_EXERCISE GOAL_.
Would you copy every line of the listing below that includes the word "with"?

START SUPPLIED INFORMATION

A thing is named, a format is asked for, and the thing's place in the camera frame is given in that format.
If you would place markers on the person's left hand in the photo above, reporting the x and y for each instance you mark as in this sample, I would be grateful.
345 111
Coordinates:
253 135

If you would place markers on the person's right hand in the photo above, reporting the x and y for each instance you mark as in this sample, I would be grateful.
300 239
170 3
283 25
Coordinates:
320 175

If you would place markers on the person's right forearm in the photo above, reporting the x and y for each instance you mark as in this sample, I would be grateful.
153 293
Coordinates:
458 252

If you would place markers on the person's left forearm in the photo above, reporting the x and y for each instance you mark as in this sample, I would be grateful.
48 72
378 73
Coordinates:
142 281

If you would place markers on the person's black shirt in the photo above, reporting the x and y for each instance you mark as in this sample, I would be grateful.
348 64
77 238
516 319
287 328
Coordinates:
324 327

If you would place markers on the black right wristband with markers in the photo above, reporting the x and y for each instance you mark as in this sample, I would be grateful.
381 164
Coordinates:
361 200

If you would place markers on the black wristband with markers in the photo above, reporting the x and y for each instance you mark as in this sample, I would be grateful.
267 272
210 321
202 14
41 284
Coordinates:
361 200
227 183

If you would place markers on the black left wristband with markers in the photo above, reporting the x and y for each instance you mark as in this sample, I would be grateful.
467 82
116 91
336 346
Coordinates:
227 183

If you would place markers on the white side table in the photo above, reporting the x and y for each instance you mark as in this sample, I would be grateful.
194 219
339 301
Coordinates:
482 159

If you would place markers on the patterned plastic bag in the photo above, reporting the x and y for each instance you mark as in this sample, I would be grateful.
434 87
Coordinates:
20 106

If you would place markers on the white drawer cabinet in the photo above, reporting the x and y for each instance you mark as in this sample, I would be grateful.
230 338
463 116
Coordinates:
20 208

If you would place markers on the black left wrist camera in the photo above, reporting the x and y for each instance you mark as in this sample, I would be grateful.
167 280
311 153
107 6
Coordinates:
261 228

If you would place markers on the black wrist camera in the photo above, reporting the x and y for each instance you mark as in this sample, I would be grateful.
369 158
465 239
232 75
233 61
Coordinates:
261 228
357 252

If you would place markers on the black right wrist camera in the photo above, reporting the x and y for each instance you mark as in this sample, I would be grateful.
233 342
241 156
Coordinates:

END SUPPLIED INFORMATION

_ANSWER AREA_.
If you would place markers on the black right wristband with markers in the photo above, reporting the x and y for each instance you mark as in this sample, I would be grateful.
If you would place markers on the black wristband with markers in the photo above, reporting the x and y for each instance you mark as in this sample, I would be grateful.
If you would place markers on the black left wristband with markers in the photo above, reporting the x and y for each instance you mark as in this sample, I would be grateful.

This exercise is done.